Exercise directions. The expected answer is every line of the material, reproduced exactly.

The data.
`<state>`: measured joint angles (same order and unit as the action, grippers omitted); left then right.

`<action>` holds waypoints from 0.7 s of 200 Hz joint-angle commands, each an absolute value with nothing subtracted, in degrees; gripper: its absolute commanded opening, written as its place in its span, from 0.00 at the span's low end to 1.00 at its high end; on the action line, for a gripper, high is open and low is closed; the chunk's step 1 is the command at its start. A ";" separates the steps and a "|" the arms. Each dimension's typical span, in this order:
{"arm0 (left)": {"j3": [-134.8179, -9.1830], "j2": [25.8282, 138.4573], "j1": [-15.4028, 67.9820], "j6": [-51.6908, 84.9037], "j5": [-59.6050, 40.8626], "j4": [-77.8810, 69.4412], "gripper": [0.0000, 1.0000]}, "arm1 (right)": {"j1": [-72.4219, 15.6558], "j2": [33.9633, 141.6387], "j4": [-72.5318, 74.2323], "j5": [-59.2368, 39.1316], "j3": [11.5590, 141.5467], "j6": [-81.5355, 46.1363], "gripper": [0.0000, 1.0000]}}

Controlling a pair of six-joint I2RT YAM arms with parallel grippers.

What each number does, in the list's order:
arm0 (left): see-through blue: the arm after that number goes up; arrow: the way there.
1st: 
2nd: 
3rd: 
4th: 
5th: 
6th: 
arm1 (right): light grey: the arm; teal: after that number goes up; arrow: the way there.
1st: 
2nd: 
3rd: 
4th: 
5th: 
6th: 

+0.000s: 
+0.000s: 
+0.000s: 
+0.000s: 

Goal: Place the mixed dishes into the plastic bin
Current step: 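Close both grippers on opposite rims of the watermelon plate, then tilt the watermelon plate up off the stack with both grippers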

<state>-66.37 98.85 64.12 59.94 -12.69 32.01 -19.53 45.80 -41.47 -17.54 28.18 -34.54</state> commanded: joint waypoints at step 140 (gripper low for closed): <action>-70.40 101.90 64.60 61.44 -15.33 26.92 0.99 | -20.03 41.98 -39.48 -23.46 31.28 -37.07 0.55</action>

Answer space.
`<state>`: measured joint angles (same order and unit as the action, grippers omitted); left then right.

`<action>` holds waypoints from 0.7 s of 200 Hz joint-angle commands, each an absolute value with nothing subtracted, in degrees; gripper: its absolute commanded opening, written as its place in its span, from 0.00 at the span's low end to 1.00 at its high end; on the action line, for a gripper, high is open and low is closed; the chunk's step 1 is the command at its start. A ";" separates the steps and a "|" the arms. Each dimension's typical span, in this order:
{"arm0 (left)": {"j3": [-134.8179, -9.1830], "j2": [25.8282, 138.4573], "j1": [-15.4028, 67.9820], "j6": [-51.6908, 84.9037], "j5": [-59.6050, 40.8626], "j4": [-77.8810, 69.4412], "gripper": [0.0000, 1.0000]}, "arm1 (right)": {"j1": [-72.4219, 15.6558], "j2": [33.9633, 141.6387], "j4": [-72.5318, 74.2323], "j5": [-59.2368, 39.1316], "j3": [11.5590, 141.5467], "j6": [-81.5355, 46.1363], "gripper": [0.0000, 1.0000]}}

Controlling a pair of six-joint I2RT YAM arms with parallel grippers.

What each number does, in the list's order:
arm0 (left): see-through blue: the arm after that number goes up; arrow: the way there.
1st: 
2nd: 
3rd: 
4th: 
5th: 
6th: 
arm1 (right): light grey: the arm; teal: after that number goes up; arrow: the way there.
1st: 
2nd: 
3rd: 
4th: 
5th: 
6th: 

+0.000s: 
+0.000s: 
+0.000s: 
+0.000s: 

Goal: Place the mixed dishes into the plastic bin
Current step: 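Close both grippers on opposite rims of the watermelon plate, then tilt the watermelon plate up off the stack with both grippers
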
<state>-66.37 98.85 64.12 59.94 -12.69 32.01 -19.53 45.80 -41.47 -17.54 28.18 -34.54</state> commanded: joint waypoints at step 140 (gripper low for closed): <action>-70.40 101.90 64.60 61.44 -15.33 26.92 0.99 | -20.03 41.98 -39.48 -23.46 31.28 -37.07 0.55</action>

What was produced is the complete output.